The Casket Girls of New Orleans
March 4, 2014
Caleb Pirtle III

I had gone to New Orleans for Mardi Gras. I had been there before.
I knew what to expect. This time I didn’t.
The gentleman was sitting alone at a street-side bar, nursing a bourbon and water, mostly water. He may or may not have been old. His face was ashen, his hair gray. He wore dark slacks, white shirt, and a long black coat. It may have been a costume. Who knows? It was Mardi Gras.
I was looking for someplace to sit, and he motioned for me to come to his table.
“You can sit here,” he said, “if you buy me a whiskey.”
I was tired.
My feet hurt.
His offer seemed like a pretty good deal for us both.
“Crazy night,” I said, trying to make the smallest of small talk.
“Not yet,” he said.
“Does it get wilder?” I asked.
“It might.”
I arched an eyebrow.
“It depends on the casket girls,” he said.
He had my attention.
“They came to New Orleans in the early 1700s,” he said. “They came from France. They were looking for husbands.”
It was an old story. The one he told me had a new twist.
France ruled New Orleans, which was wicked and rowdy and proud of its reputation.
Civilization politely went elsewhere.
New Orleans decided it needed wives for the men who had nothing to do but drink, gamble, fornicate with the girls of the night, and occasionally shoot each other at card tables, in dark alleys, on the dueling grounds.
New Orleans advertised in France for wives.
The men were rich, the ad said.
They were plantation owners, the ad said.
They were among the socially elite, the ad said.
They needed wives.
And France sent over five hundred young ladies.
They are beautiful is what the letter said.
They are of the marriageable age, the letter pointed out.
They are among the socially elite.
And they were in the market for husbands.
New Orleans and France had lied to each other.
The men were mostly convicts, blue-collar workers, drunks, gamblers, criminals, scalawags, and scoundrels.
The women were mostly orphans and prostitutes.
Some had been sold by their parents.
The women stepped on shore, and each of the them carried a trousseau, which, they said, were packed with linens and clothing and, sometimes, a bridal gown.
The trousseaus had an odd shape to them.
New Orleans noticed it right off.
The trousseaus looked like caskets.

The women were taken in the Ursuline Convent in the French Quarter and kept until marriages could be arranged for them.
New Orleans wasn’t all love and kisses.
In France, life had been difficult for the women.

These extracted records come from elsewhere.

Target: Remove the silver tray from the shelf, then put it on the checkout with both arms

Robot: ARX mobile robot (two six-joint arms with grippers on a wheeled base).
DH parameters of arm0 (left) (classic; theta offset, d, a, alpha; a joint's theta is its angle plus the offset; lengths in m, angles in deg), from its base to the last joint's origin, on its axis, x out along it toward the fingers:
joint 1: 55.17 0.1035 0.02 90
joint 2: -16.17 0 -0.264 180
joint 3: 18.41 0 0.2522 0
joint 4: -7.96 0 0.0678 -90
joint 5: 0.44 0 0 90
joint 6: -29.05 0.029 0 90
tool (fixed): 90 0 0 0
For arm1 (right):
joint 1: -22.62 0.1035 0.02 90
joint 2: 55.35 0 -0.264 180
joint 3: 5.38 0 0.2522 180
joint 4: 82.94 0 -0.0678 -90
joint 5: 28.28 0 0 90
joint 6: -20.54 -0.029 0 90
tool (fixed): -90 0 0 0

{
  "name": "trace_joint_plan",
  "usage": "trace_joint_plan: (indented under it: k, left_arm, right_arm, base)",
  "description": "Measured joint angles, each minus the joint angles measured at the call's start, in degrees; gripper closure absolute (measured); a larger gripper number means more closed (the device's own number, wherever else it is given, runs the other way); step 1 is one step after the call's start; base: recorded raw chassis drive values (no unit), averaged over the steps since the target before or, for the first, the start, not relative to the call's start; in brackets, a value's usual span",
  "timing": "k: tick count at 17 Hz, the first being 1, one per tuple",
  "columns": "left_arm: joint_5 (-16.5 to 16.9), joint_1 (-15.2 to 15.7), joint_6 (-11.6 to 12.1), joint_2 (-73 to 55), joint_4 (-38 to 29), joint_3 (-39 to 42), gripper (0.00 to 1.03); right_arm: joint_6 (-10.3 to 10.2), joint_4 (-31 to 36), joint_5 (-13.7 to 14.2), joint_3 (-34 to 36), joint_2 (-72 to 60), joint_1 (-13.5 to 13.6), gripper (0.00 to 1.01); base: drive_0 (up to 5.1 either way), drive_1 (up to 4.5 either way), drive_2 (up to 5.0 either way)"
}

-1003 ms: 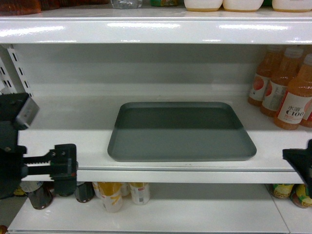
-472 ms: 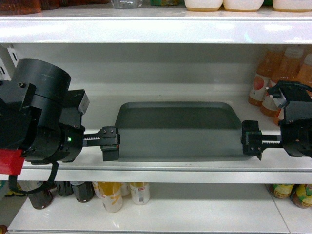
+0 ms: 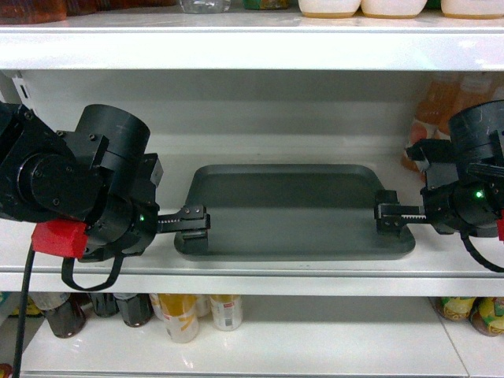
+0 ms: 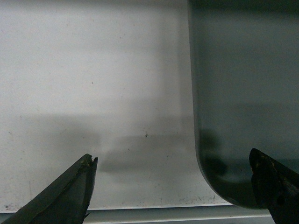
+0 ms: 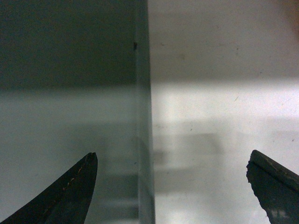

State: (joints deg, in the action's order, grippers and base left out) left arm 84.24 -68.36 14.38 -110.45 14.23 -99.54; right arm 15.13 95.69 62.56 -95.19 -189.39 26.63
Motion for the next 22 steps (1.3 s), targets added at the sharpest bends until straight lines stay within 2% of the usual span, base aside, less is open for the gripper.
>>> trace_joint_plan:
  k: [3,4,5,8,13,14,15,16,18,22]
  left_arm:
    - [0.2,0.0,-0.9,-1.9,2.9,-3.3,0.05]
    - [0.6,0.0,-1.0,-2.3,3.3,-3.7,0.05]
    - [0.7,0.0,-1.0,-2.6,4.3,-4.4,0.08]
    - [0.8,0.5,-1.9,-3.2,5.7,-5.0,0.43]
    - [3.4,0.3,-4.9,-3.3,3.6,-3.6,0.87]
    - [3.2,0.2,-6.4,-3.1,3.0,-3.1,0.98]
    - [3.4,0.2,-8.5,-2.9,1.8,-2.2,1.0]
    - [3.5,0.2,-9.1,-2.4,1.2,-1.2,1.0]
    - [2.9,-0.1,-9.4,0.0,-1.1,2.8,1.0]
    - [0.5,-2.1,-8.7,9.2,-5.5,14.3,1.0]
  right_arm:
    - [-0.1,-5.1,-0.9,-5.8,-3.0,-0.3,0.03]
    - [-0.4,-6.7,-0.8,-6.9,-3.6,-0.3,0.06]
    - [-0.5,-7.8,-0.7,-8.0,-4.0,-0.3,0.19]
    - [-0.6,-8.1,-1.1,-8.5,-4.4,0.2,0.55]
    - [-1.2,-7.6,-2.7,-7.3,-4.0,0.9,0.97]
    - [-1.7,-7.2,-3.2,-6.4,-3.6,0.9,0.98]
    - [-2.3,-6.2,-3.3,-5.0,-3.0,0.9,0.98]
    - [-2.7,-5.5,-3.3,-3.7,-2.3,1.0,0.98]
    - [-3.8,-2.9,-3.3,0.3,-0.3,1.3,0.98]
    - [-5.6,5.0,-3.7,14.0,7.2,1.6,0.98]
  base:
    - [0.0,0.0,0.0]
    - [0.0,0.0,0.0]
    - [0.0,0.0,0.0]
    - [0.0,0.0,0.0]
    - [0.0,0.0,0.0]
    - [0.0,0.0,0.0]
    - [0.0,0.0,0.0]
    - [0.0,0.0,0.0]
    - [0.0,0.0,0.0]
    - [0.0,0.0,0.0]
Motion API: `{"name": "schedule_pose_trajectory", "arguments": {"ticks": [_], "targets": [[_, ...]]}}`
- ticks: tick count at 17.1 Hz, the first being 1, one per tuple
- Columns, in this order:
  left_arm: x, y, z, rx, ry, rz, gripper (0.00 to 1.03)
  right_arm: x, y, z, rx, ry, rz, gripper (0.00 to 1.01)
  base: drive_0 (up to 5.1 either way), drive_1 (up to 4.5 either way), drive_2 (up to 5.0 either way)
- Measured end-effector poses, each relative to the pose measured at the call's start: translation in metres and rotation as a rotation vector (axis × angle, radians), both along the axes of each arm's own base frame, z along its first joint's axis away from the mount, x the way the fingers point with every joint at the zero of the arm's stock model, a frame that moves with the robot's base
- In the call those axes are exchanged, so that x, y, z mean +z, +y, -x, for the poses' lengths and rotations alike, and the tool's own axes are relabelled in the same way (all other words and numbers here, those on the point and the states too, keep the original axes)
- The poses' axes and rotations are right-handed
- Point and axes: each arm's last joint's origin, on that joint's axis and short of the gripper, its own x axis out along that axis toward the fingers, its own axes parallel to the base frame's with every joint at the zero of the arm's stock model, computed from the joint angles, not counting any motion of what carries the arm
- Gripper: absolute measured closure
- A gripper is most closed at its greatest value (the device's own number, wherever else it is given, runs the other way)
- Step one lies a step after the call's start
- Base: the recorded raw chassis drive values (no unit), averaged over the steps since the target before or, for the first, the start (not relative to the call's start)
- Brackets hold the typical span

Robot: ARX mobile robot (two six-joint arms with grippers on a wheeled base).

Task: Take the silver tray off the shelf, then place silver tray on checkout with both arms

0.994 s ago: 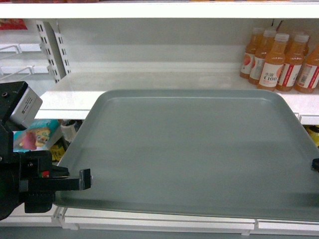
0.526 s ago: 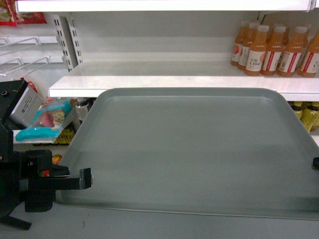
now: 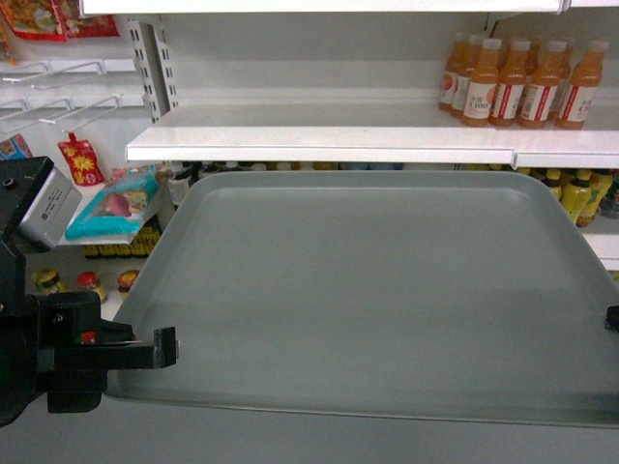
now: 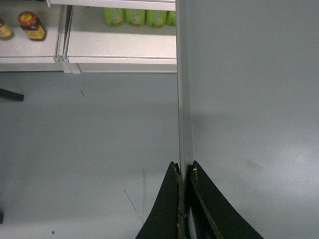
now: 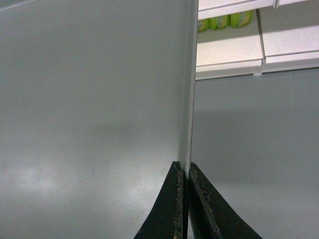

In New Orleans, it was virtually impossible.
Rape.
Abuse.
Those who weren’t prostitutes were forced into prostitution.
So many vanished.
Maybe they went back home.
Maybe not.
The nuns placed the abandoned casket trousseaus in the third floor attic and forgot them.
But strange things began to happen on the streets of New Orleans.
Could they be linked to the Casket Girls?
Years later, the caskets were finally opened.
“What did they find?” I asked.
“Nothing. The caskets were empty.” The gentleman said. He shrugged and ordered another bourbon, light on the water. “No clothes. No linens. No bridal gowns. Nothing,” he said.
“Why go to the trouble of hauling empty trousseaus across the ocean?” I wondered.
“That’s what New Orleans asked,” the gentleman said. “But some in New Orleans had already discovered their secret?”
“Which was?”
“The casket women were smuggling vampires to the city,” he said.
I laughed.
He glared.
“That’s why they nailed the shutters shut on the third floor attic,” he said, looking up and out across the darkness. “Every now and then, you would see the shutters blow open in spite of the nails, and you knew a vampire was on the loose.”
In 1978, he said, a pair of writers demanded to see the wooden caskets.
The archbishop refused.
During the darkness of night, the two men climbed over the convent wall. They were determined to check out the mysterious wooden caskets with or with the permission of the church.
Morning came.
It was disturbed by two bodies lying on the front porch steps of the convent.
Most of their blood was gone.
“Was the murder ever solved?” I asked.
“No.” The gentleman’s grin was devoid of any humor. “It was the work of a vampire,” he said. “Maybe more than one.”
“Who would believe such a tale?”
“The Catholic Church did.” He let the bourbon roll around in his mouth for a while before he swallowed. “The Catholic Church sealed the shutters tight with nuts and bolts.”
“Did it work?”
“It better.”
“What makes you say that?”
“The nuts and bolts were blessed by the Pope,” he said.
“Have you seen any vampires?” I asked.
“No.”
“Why not?”
“I don’t go near the convent after dark,” he said.